Он всё ещё улыбается, а я думаю: не глаза твои пленяют, Кай, и даже не твой божественный голос, а что-то спрятанное глубоко внутри тебя. Что-то первобытно мужское, мощное, и чему я пока не нашла определения. Но обязательно когда-нибудь найду.

Его взгляд как будто становится мягче, и в это мгновение я испытываю настолько мощное облегчение, состояние невесомости, почти эйфорию, что мне хочется обернуться в него, как в шаль, укутаться, и не отдавать никому. Кай, очевидно, всё это видит в моих глазах, на моём лице, чувствует или считывает — не важно, поэтому говорит фразу, решившую всё за меня:

— Я очень долго искал тебя.

Мне требуется время, чтобы сформулировать и произнести свой вопрос:

— Меня?

— Тебя.

Пытаюсь дышать, а он, облизав губы, продолжает:

— Я знаю, что с тобой нужно как-то по-другому, но пока ещё не понимаю, как… Приеду завтра, заберу тебя с работы и поедем ко мне — на одну ночь. Я не прикоснусь, обещаю. Слово даю. Мы просто проживём ночь вместе, и ты решишь, захочешь ли остаться ещё на одну. Идёт?

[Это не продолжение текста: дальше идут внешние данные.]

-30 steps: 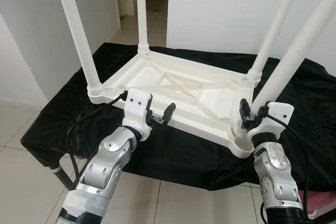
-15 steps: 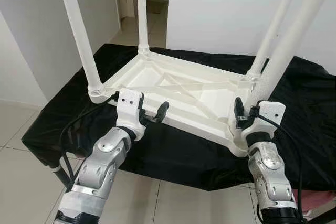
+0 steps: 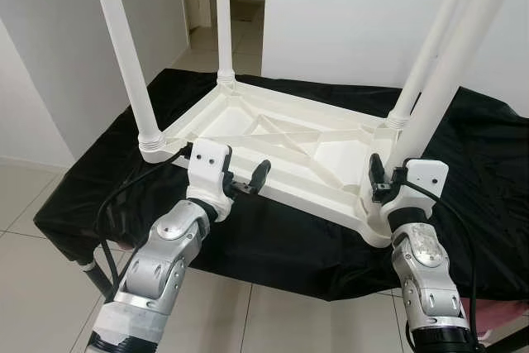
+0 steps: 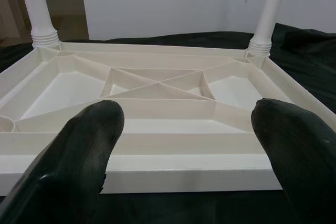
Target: Building children table
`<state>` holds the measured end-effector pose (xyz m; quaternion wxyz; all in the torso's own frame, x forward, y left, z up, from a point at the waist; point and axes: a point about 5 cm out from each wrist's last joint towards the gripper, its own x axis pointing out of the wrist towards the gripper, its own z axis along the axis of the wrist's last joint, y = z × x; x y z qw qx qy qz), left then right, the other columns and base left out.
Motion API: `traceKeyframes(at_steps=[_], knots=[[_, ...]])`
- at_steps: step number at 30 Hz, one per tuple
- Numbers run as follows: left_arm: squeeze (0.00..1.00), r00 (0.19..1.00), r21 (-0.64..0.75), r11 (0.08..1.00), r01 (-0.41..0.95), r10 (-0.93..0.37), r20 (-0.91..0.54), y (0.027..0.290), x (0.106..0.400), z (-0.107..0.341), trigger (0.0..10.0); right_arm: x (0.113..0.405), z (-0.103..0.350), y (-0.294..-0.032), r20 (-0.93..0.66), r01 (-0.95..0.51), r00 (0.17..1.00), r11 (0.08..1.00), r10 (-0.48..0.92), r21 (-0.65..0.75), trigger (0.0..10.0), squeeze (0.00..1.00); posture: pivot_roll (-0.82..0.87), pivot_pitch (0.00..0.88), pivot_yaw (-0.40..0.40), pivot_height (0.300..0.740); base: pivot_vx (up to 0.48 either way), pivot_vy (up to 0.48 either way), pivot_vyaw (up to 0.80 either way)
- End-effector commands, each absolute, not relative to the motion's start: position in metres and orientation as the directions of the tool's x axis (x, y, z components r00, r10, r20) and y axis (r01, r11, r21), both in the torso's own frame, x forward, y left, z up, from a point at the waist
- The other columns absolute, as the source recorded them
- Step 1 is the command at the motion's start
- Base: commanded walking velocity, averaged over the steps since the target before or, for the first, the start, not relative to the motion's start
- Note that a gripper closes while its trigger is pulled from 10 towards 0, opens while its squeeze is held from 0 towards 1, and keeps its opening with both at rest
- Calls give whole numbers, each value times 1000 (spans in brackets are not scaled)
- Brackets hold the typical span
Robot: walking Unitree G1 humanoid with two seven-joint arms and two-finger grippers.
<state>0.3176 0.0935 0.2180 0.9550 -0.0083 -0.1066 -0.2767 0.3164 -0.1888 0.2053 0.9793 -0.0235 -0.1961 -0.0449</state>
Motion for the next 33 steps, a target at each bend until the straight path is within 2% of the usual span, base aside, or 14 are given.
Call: traceKeyframes(at_steps=[1, 9, 15, 21, 22, 24, 25, 30, 33], knots=[[0, 807, 57, 825, 562, -562, 182, 92, 316, 214, 10000, 315, 208, -188, 405, 98, 911, 994, -74, -38, 10000, 0, -7, 103, -24, 740, 0, 0, 0], [0, 802, 65, 821, 567, -569, 182, 92, 315, 215, 10000, 315, 208, -188, 405, 100, 911, 994, -75, -41, 10000, 0, -4, 109, -22, 740, 0, 0, 0], [0, 713, 44, 739, 672, -662, 229, 84, 306, 226, 10000, 316, 208, -180, 397, 26, 918, 997, 7, -77, 10000, 0, 3, 109, -25, 740, 0, 0, 0], [0, 504, 117, 544, 831, -825, 256, 69, 288, 239, 10000, 319, 208, -175, 371, -69, 922, 988, 116, -138, 10000, 0, 4, 104, -27, 740, 0, 0, 0], [0, 504, 117, 544, 831, -825, 256, 69, 288, 239, 10000, 319, 208, -175, 371, -69, 922, 988, 116, -138, 10000, 0, 4, 104, -27, 740, 0, 0, 0], [0, 432, 144, 474, 869, -866, 251, 66, 285, 244, 10000, 321, 208, -174, 360, -106, 920, 982, 157, -159, 10000, 0, 6, 102, -29, 740, 0, 0, 0], [0, 367, 155, 403, 902, -905, 215, 61, 283, 244, 10000, 324, 208, -171, 342, -147, 917, 972, 203, -182, 10000, 0, 6, 99, -31, 740, 0, 0, 0], [0, 287, 206, 325, 923, -938, 194, 55, 278, 248, 10000, 326, 207, -164, 312, -218, 908, 952, 279, -216, 10000, 0, 5, 95, -31, 740, 0, 0, 0], [0, 172, 208, 207, 956, -969, 177, 48, 274, 255, 10000, 330, 199, -154, 242, -313, 896, 916, 372, -250, 10000, 0, -1, 83, -31, 740, 0, 0, 0]])
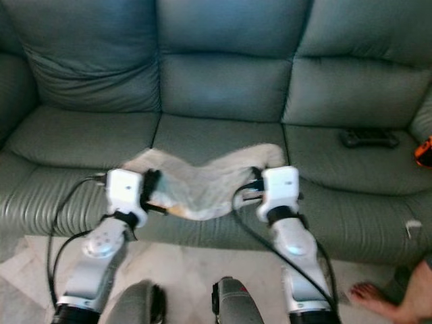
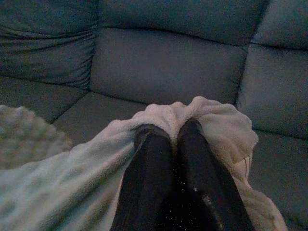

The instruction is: Move the pillow to the sofa

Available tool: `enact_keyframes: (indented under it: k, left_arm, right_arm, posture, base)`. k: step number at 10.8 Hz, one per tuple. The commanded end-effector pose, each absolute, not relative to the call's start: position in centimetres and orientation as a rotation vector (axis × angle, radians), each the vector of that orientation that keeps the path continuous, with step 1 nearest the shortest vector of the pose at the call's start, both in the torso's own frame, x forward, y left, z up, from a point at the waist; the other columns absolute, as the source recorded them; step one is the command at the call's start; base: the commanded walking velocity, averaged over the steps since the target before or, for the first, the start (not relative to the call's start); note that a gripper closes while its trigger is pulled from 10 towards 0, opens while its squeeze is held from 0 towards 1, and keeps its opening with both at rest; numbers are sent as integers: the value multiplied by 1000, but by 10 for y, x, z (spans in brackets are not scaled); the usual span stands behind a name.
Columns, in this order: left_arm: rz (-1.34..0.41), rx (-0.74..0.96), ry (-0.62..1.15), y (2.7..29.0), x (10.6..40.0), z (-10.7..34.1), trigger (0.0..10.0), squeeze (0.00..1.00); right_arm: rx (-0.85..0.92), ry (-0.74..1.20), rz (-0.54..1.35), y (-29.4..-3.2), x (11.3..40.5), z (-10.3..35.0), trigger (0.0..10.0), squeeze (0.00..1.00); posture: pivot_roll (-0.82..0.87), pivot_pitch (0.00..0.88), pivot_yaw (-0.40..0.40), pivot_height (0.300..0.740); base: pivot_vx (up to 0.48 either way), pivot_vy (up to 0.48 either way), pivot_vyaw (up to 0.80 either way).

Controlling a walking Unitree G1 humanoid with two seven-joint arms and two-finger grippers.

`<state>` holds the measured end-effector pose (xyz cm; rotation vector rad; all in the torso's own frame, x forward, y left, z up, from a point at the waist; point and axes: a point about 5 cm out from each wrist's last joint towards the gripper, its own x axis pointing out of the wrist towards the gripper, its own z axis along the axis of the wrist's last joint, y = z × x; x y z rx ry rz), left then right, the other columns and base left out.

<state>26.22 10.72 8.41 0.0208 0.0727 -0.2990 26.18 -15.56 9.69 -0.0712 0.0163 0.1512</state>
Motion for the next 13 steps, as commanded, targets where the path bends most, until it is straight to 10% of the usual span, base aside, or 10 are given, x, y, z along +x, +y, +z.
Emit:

Теперь мой мозг включился, работа кипит: жить с незнакомцем я не хочу, он совершенно чужой мне человек; квартира, где я пережила самое большое потрясение в своей жизни, вызывает отвращение и отторжение; ребята Лейф, Олсон и Марина — это новые чужие люди, и уже одно это для меня пытка; но есть Дженна и её фраза «Он и эту выгнал. Которую уже по счету?».

— Идёт, — киваю.

Кай кладёт руки на мою талию и мягко снимает со скамейки:

— Уже поздно бегать. Иди домой, — мягко подталкивает в спину к крыльцу парадного. И я, как загипнотизированный кролик, послушно двигаюсь в заданном направлении.